Frequently asked questions
How do you manually convert binary to decimal?
Write out each binary digit and assign it a positional power of 2, starting at 2⁰ for the rightmost digit. Multiply each digit (0 or 1) by its corresponding power of 2, then add all the products together. For example, binary 1101 = (1×8) + (1×4) + (0×2) + (1×1) = 13 in decimal.
What is the largest decimal number an 8-bit binary number can represent?
An 8-bit binary number can represent values from 0 (00000000) to 255 (11111111). This is because the maximum value is 2⁸ − 1 = 255. This range is why a single byte can store colour channel values (0–255 for RGB) or unsigned single-byte integers in computing.
Is binary to decimal conversion lossless?
Yes, for non-negative integers within standard precision limits, the conversion is perfectly exact and lossless. Every binary integer maps to exactly one decimal integer and vice versa. No rounding or approximation occurs. The only precision concern arises with extremely large numbers exceeding JavaScript's 53-bit safe integer limit (Number.MAX_SAFE_INTEGER = 9,007,199,254,740,991).
How does binary relate to hexadecimal?
Hexadecimal (base 16) is a shorthand for binary. Every group of 4 binary digits (a nibble) maps directly to one hexadecimal digit (0–9, A–F). For example, binary 1010 = hex A = decimal 10. This is why hexadecimal is so common in programming — it compresses long binary strings into a more readable format while preserving the direct bit-level correspondence.
What is two's complement and why doesn't this calculator use it?
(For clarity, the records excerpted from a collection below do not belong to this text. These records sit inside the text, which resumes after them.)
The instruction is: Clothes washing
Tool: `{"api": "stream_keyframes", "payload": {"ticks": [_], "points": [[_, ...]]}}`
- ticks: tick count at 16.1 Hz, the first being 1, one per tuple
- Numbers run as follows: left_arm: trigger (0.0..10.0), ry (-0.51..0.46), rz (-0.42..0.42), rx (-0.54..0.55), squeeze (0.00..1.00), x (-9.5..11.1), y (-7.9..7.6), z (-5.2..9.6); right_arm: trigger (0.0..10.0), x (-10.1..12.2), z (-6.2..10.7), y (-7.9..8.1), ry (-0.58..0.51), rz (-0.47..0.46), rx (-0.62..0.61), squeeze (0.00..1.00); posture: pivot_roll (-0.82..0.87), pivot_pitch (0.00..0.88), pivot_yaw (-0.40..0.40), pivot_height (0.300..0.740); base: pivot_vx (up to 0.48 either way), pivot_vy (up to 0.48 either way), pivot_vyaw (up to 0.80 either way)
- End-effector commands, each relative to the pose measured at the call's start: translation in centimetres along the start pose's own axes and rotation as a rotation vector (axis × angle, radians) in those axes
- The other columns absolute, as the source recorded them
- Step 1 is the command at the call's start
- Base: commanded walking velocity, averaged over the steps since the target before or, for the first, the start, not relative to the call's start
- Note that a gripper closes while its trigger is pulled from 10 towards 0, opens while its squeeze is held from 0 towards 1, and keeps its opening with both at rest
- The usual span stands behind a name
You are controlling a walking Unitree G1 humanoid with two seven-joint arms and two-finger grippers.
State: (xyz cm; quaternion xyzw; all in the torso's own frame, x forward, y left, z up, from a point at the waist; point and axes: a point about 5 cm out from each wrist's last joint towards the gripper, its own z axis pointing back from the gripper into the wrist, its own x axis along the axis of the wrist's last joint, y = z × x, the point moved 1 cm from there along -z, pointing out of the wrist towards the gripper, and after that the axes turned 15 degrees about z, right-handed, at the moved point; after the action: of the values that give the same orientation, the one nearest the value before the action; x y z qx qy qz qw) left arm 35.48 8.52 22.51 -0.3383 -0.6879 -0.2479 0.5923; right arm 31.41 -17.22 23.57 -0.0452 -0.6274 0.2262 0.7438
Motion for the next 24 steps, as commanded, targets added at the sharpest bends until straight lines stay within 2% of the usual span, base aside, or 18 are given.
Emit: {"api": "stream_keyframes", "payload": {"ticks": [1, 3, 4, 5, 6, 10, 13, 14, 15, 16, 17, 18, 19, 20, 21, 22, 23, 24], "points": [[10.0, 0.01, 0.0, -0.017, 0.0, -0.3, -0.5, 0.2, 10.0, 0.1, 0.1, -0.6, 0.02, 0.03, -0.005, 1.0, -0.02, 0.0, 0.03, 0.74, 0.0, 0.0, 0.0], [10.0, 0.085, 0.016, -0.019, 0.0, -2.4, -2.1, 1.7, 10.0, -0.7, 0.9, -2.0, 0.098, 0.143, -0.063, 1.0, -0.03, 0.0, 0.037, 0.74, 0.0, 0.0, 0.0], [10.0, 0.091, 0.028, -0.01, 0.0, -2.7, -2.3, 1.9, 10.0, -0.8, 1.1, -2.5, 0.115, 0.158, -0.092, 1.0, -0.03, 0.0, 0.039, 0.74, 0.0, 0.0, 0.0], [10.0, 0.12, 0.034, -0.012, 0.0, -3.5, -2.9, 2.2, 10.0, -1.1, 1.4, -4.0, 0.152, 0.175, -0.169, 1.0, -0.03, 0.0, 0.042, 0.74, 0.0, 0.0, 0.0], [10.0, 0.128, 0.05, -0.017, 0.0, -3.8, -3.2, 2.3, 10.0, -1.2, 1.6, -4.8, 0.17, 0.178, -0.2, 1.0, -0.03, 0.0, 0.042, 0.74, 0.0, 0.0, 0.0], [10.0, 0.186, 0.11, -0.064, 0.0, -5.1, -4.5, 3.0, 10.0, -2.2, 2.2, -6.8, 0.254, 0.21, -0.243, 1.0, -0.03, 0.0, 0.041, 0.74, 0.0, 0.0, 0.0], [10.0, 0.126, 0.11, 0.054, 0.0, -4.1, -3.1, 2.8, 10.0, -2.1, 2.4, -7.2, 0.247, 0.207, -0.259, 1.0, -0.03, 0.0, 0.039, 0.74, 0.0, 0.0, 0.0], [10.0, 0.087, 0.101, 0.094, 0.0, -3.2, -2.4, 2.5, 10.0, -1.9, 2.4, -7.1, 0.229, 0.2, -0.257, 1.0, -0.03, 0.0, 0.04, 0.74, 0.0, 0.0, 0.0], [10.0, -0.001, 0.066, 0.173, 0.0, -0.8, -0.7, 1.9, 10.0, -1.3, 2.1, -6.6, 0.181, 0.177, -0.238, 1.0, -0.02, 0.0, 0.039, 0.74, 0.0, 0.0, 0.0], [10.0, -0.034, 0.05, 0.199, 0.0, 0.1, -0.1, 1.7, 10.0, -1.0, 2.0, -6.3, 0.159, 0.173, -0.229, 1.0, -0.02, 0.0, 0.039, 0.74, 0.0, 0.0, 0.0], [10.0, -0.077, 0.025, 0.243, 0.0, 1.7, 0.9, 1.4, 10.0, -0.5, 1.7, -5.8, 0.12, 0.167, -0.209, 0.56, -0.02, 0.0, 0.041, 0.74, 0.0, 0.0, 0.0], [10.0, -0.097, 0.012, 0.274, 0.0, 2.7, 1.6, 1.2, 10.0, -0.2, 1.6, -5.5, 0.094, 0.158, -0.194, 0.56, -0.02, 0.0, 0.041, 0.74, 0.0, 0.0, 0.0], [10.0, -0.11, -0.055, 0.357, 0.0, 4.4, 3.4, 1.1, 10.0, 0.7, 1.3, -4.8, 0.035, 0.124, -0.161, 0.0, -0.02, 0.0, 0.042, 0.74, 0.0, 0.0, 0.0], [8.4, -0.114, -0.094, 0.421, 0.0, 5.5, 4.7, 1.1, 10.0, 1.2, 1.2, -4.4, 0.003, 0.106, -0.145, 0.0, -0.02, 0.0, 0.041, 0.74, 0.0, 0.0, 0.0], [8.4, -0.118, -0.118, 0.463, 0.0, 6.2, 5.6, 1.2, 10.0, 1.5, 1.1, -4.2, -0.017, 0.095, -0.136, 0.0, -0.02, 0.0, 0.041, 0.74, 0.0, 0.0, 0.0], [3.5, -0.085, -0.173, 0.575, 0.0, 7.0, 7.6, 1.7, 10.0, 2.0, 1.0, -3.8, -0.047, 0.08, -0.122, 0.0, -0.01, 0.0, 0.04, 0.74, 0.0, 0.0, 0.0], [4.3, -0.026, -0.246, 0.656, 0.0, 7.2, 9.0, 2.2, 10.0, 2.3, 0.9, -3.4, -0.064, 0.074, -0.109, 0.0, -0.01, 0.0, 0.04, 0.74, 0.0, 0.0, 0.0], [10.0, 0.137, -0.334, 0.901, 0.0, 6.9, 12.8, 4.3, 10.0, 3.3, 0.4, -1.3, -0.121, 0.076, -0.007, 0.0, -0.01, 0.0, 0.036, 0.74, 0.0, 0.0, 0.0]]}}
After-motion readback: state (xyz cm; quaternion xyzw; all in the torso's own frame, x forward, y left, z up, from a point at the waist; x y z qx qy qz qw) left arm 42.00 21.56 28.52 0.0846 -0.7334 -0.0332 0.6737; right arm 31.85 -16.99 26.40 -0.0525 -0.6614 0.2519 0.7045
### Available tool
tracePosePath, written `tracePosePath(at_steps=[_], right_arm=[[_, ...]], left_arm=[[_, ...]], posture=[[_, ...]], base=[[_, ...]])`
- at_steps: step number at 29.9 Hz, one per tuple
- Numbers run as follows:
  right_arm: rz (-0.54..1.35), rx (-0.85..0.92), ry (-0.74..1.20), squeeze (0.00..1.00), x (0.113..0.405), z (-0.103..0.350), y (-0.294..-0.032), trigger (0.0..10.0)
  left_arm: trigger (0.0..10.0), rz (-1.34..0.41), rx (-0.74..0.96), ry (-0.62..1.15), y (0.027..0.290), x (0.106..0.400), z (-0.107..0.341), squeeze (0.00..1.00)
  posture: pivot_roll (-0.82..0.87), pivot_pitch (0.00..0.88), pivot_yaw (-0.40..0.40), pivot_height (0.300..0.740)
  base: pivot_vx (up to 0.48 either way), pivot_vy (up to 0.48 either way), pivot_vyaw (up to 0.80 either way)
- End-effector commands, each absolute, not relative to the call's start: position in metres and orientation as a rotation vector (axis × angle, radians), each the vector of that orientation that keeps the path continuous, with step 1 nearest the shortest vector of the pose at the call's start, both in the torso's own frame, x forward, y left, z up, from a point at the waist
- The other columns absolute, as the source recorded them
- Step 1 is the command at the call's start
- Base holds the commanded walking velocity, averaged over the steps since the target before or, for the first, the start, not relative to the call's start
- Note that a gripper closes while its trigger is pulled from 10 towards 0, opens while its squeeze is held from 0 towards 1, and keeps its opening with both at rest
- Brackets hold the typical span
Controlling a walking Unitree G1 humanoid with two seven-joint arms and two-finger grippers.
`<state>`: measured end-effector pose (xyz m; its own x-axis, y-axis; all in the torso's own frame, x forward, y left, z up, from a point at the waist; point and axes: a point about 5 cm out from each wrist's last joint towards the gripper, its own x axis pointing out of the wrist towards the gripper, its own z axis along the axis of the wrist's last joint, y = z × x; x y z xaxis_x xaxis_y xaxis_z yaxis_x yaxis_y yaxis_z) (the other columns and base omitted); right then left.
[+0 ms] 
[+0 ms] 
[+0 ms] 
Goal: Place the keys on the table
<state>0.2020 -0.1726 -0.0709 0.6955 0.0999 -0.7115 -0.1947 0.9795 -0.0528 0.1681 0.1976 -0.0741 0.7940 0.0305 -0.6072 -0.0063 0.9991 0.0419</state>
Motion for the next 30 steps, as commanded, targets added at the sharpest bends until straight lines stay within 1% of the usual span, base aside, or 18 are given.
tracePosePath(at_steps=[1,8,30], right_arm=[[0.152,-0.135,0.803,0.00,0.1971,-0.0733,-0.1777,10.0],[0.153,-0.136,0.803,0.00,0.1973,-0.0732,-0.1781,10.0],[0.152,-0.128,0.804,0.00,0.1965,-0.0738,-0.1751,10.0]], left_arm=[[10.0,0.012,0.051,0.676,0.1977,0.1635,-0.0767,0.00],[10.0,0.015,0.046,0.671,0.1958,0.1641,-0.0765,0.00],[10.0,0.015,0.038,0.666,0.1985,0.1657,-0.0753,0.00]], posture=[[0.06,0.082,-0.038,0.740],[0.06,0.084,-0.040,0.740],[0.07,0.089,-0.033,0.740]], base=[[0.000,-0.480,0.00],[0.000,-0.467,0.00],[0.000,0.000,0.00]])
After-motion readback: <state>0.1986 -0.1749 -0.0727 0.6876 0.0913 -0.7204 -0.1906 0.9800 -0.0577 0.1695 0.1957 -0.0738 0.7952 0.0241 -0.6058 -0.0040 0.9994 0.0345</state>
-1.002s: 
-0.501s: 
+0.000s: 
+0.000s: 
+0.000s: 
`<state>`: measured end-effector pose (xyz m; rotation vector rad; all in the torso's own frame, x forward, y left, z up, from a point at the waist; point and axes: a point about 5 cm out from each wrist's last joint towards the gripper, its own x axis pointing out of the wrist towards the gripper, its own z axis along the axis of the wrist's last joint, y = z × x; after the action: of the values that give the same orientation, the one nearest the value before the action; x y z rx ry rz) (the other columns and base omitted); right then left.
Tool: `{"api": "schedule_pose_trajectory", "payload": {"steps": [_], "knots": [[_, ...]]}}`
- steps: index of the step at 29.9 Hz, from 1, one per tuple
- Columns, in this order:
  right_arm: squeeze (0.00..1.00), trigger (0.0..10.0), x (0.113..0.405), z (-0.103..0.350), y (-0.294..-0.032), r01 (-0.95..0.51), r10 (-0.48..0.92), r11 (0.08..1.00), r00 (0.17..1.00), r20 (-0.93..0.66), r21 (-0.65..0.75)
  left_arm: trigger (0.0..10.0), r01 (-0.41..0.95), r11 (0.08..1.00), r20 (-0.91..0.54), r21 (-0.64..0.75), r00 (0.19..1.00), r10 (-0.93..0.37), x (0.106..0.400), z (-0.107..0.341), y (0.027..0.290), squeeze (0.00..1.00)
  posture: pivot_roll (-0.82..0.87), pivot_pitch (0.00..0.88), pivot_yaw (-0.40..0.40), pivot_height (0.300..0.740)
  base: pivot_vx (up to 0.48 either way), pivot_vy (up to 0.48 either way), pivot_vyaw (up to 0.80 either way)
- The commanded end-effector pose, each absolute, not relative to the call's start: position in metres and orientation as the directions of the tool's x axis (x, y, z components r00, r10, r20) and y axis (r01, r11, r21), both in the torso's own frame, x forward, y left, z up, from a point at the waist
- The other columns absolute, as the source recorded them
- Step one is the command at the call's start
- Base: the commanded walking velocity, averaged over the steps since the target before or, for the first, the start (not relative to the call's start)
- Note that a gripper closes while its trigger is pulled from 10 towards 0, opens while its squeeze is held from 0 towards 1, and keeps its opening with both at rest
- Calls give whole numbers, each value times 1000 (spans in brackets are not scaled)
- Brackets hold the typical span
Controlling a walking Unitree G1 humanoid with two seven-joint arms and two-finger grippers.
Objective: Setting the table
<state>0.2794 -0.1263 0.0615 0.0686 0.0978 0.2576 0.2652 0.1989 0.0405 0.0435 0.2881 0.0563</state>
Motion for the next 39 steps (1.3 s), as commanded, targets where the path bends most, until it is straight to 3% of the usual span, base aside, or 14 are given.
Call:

Two's complement is the standard method CPUs use to represent signed (positive and negative) integers in binary. In an 8-bit two's complement system, the leftmost bit signals the sign: 0 means positive, 1 means negative. For example, 11111111 represents −1, not 255. This calculator performs simple unsigned positional conversion, treating all bits as magnitude bits. For signed binary interpretation, a dedicated two's complement calculator should be used.
Last updated: 2025-01-15 · Formula verified against primary sources.